Exercise => Would you transcribe the whole listing exactly and drop its images?

The data =>
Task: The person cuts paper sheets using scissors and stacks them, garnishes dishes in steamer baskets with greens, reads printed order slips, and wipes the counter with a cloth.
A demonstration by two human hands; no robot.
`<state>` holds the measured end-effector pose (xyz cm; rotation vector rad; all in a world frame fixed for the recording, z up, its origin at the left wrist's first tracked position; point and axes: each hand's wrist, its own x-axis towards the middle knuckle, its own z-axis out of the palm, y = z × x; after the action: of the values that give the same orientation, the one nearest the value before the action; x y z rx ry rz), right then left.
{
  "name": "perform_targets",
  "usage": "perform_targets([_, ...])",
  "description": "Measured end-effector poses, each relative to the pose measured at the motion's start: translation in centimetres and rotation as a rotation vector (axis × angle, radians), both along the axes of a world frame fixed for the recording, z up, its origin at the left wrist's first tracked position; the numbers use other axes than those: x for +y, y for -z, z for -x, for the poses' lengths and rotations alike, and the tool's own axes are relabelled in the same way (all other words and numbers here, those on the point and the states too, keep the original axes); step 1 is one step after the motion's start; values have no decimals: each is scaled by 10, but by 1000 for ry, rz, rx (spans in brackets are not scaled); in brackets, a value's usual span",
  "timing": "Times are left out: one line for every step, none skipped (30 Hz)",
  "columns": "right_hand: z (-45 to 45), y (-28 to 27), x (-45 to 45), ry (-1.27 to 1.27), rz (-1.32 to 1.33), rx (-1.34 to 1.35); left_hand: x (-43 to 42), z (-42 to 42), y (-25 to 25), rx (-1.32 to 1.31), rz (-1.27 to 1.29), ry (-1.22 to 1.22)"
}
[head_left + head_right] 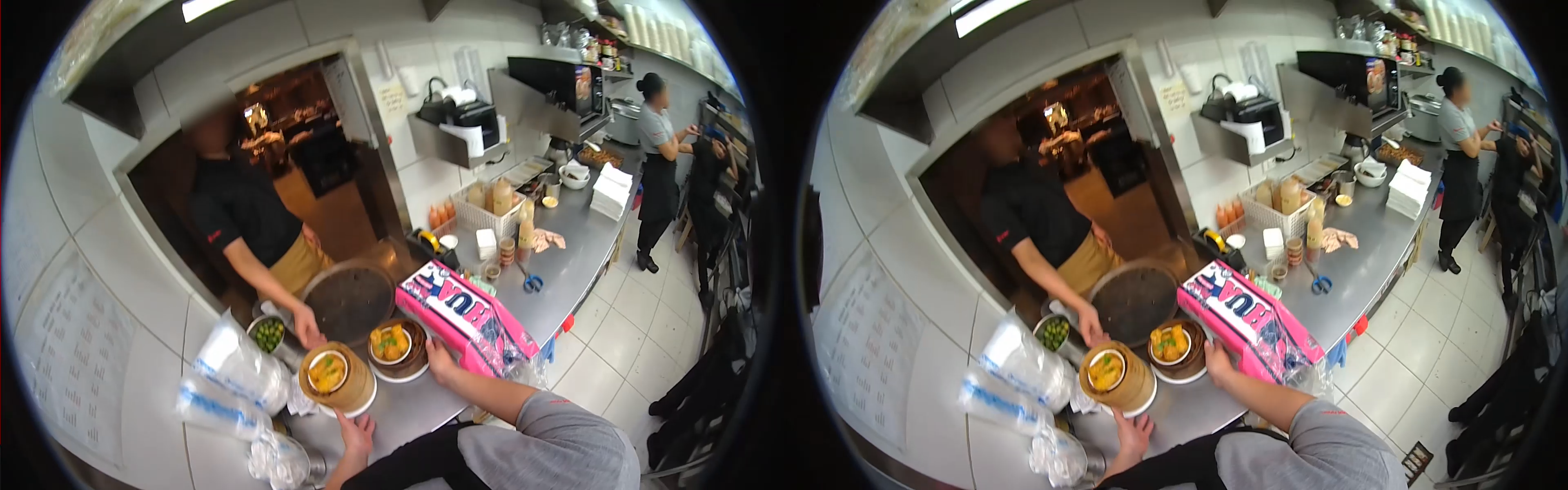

Answer below =>
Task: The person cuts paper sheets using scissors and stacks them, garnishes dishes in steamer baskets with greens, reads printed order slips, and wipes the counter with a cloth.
A demonstration by two human hands; no robot.
`<state>` holds the measured end-effector pose (xyz cm; rotation vector rad; all in a world frame fixed for the recording, z up, its origin at the left wrist's first tracked position; point and axes: each hand's wrist, its own x-axis towards the middle knuckle, its own z-axis out of the palm, y = z × x; after the action: of the values that give the same orientation, the one nearest the value before the action; x y z rx ry rz), right then left.
{
  "name": "perform_targets",
  "usage": "perform_targets([_, ...])",
  "description": "Measured end-effector poses, each relative to the pose measured at the motion's start: translation in centimetres and rotation as a rotation vector (axis × angle, radians), both along the axes of a world frame fixed for the recording, z up, its origin at the left wrist's first tracked position; the numbers use other axes than those: x for +y, y for -z, z for -x, for the poses' lengths and rotations alike, and the tool's own axes are relabelled in the same way (all other words and numbers here, those on the point and the states too, keep the original axes); step 1 is one step after the motion's start; values have no decimals: each is scaled by 10, but by 1000 for ry, rz, rx (spans in brackets are not scaled); in brackets, a value's usual span",
  "timing": "Times are left out: one line for every step, none skipped (30 Hz)",
  "columns": "right_hand: z (-45 to 45), y (-28 to 27), x (-45 to 45), ry (-1.27 to 1.27), rz (-1.32 to 1.33), rx (-1.34 to 1.35); left_hand: x (-43 to 42), z (-42 to 42), y (-25 to 25), rx (-1.32 to 1.31), rz (-1.27 to 1.29), ry (-1.22 to 1.22)"
}
[head_left + head_right] 

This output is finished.